What about something like:
import numpy as np
from numpy.ma import masked_array
data = masked_array(data = [7, 0, 7, 1, 8, 0, 1, 1, 0, 0, 3, 0, 0, 3, 0],
mask = [False, True, False, False, False, True, False, False, True, True, False, True, True, False, True])
flag = masked_array(data = [True, False, False, True, 0, 0, 0, False, 0, True, 0, 0, 0, 0, True],
mask = [False, False, False, False, True, True, True, False, True, False, True, True, True, True, False])
print(repr(data))
print(repr(flag))
indices = np.where(flag & ~flag.mask)
print(data[indices])
Note, you may get into trouble if the masked values in flag
can't be compared with &
, but it doesn't look like that's the case for you.
Output:
masked_array(data = [7 -- 7 1 8 -- 1 1 -- -- 3 -- -- 3 --],
mask = [False True False False False True False False True True False True True False True],
fill_value = 999999)
masked_array(data = [1 0 0 1 -- -- -- 0 -- 1 -- -- -- -- 1],
mask = [False False False False True True True False True False True True True True False],
fill_value = 999999)
[7 1 -- --]
Edit:
An alternative way of getting the indices might also be:
indices = np.where(flag.filled(False))
Update (Edit 2):
Beware of the subtleties of indexing arrays using arrays.

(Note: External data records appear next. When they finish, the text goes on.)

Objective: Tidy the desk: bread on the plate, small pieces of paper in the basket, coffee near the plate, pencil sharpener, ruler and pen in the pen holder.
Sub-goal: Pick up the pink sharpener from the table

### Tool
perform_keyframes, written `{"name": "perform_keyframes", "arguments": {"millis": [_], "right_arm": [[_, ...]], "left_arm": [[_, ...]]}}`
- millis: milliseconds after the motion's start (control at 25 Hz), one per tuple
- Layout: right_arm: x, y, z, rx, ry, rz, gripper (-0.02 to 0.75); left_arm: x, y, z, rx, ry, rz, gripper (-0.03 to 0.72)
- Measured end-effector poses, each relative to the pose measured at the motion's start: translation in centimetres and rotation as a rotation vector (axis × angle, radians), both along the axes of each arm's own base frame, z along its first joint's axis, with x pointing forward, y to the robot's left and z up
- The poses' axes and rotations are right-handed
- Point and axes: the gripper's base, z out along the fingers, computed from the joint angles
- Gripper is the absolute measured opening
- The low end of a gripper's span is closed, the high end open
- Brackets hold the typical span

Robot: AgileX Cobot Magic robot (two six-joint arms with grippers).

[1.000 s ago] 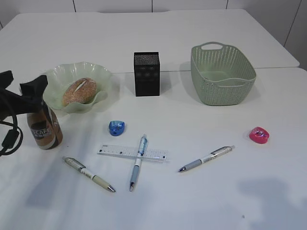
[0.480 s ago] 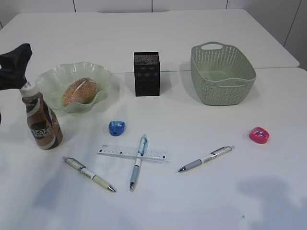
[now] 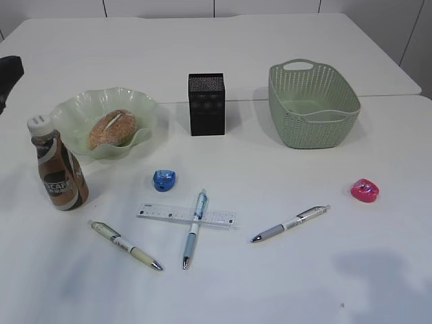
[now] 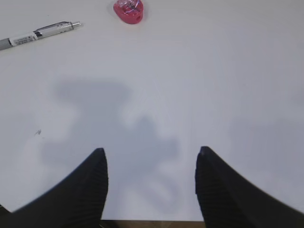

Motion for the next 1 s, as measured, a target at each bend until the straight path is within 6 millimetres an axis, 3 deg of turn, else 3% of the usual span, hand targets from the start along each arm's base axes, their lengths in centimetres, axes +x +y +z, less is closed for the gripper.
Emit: {"name": "perform_keyframes", "arguments": {"millis": [600,760,1000], "right_arm": [[-0.3,0.0,-0.2,0.000,0.041,-0.008,0.463],[-0.5,0.1,-0.3,0.021,0.062,-0.010,0.461],[-0.5,0.3,0.8,0.049,0.096,-0.024,0.461]], "left_arm": [[-4.2,0.7,7.9,0.062,0.342,-0.018,0.593],[-5.2,0.8,8.8,0.084,0.504,-0.024,0.593],[-6.9,0.8,8.1,0.056,0.771,-0.028,0.544]]}}
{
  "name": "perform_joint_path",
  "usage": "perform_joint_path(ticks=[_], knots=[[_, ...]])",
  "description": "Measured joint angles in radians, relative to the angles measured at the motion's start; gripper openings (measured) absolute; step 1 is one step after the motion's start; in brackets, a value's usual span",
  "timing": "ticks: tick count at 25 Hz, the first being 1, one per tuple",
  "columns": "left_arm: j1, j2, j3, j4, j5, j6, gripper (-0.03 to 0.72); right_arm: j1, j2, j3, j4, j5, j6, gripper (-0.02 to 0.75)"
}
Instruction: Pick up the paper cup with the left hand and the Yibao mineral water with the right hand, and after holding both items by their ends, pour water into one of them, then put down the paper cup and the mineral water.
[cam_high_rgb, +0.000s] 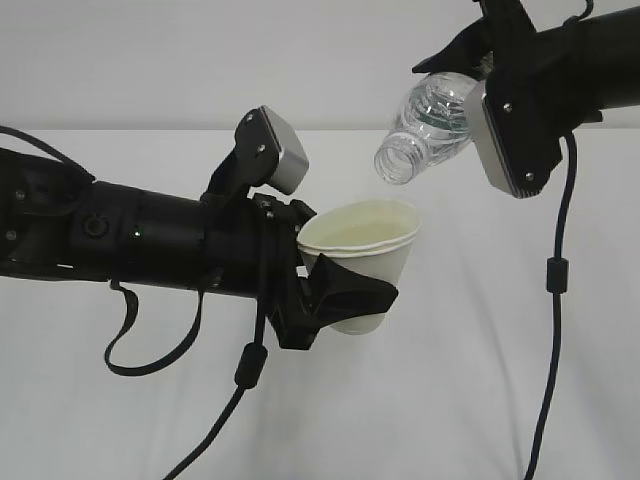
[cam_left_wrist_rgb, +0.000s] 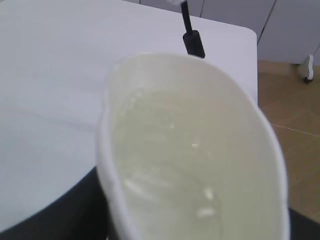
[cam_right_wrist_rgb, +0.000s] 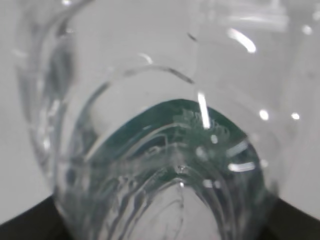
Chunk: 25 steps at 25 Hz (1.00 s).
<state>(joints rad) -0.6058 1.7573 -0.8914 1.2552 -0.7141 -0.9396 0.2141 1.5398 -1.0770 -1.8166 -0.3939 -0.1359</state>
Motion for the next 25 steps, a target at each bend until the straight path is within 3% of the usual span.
perform_joint_path(ticks=[18,25], knots=[[0.000,0.000,0.000,-0.042,0.000,0.000,0.419,0.000,0.000,-0.006,0.002,-0.050,0.222,0.462],[0.000,0.000,0.000,-0.042,0.000,0.000,0.419,0.000,0.000,-0.006,0.090,-0.079,0.259,0.462]])
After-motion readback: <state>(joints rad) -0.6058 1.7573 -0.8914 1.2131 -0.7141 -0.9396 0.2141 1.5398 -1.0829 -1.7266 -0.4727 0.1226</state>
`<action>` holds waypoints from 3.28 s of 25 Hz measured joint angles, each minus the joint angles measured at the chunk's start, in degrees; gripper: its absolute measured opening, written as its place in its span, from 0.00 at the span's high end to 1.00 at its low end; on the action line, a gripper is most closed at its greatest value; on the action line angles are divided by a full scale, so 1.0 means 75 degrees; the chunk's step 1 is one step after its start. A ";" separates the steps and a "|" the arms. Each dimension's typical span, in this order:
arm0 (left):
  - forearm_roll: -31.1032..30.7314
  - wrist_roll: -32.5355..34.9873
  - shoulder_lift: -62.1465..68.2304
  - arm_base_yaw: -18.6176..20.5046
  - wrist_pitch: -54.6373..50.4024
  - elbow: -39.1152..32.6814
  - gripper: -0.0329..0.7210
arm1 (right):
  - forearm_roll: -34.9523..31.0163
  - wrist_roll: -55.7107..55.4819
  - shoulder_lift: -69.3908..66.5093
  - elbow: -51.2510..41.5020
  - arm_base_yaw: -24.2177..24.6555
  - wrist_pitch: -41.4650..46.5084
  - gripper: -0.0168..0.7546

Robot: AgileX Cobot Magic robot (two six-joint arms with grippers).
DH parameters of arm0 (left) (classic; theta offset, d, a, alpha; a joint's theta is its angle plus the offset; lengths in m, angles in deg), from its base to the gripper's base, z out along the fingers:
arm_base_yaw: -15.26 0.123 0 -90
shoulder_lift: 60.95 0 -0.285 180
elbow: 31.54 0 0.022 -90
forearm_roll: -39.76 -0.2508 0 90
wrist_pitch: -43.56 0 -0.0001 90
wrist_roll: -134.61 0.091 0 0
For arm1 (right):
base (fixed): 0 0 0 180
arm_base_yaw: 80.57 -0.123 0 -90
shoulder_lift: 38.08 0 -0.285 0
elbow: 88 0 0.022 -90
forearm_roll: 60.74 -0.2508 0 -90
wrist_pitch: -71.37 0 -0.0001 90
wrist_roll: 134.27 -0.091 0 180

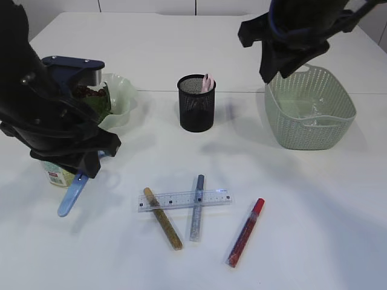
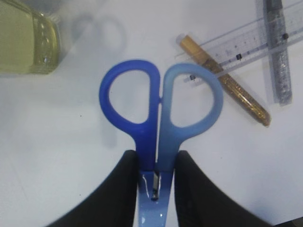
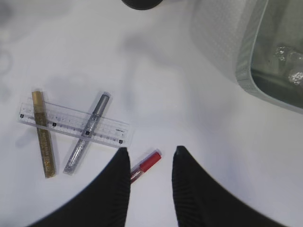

Consider the following code:
import numpy as np
data = np.array([1,2,3,4,5])
mask = np.array([True, False, True, False, True])
res = data[mask]
print(res)
As you might (or might not) expect, here, the mask serves as a "filter", filtering out the elements of data where the corresponding location in the mask is False. Because of the values I choose for the data
and mask
, the effect is that the indexing serves to filter out the even data
values leaving only the odd ones.
The output here is: [1 3 5]
.
Now, consider the very similar code:
import numpy as np
data = np.array([1,2,3,4,5])
mask = np.array([1, 0, 1, 0, 1])
res = data[mask]
print(res)
Here, the only thing changed is datatype of the mask elements, their boolean value is the same. Let's call the first mask (comprised of True
/False
values) mask1
and the second mask (comprised of 1
/0
values) mask2
.
You can inspect the datatype of arrays through the dtype
attribute (e.g. print(mask.dtype)
). mask1
has a dtype of bool
, while mask2
has a dtype of int32
.
Here, however, the output is different: [2 1 2 1 2]
.
What's going on here?
In fact, indexing behaves differently depending on the datatype of the array used to index. As mentioned, when the datatype of the "mask" is boolean, it serves a filtering function. But when the datatype of the "mask" is integral, it serves a "selection" function, using the elements of the index as indices of the original array.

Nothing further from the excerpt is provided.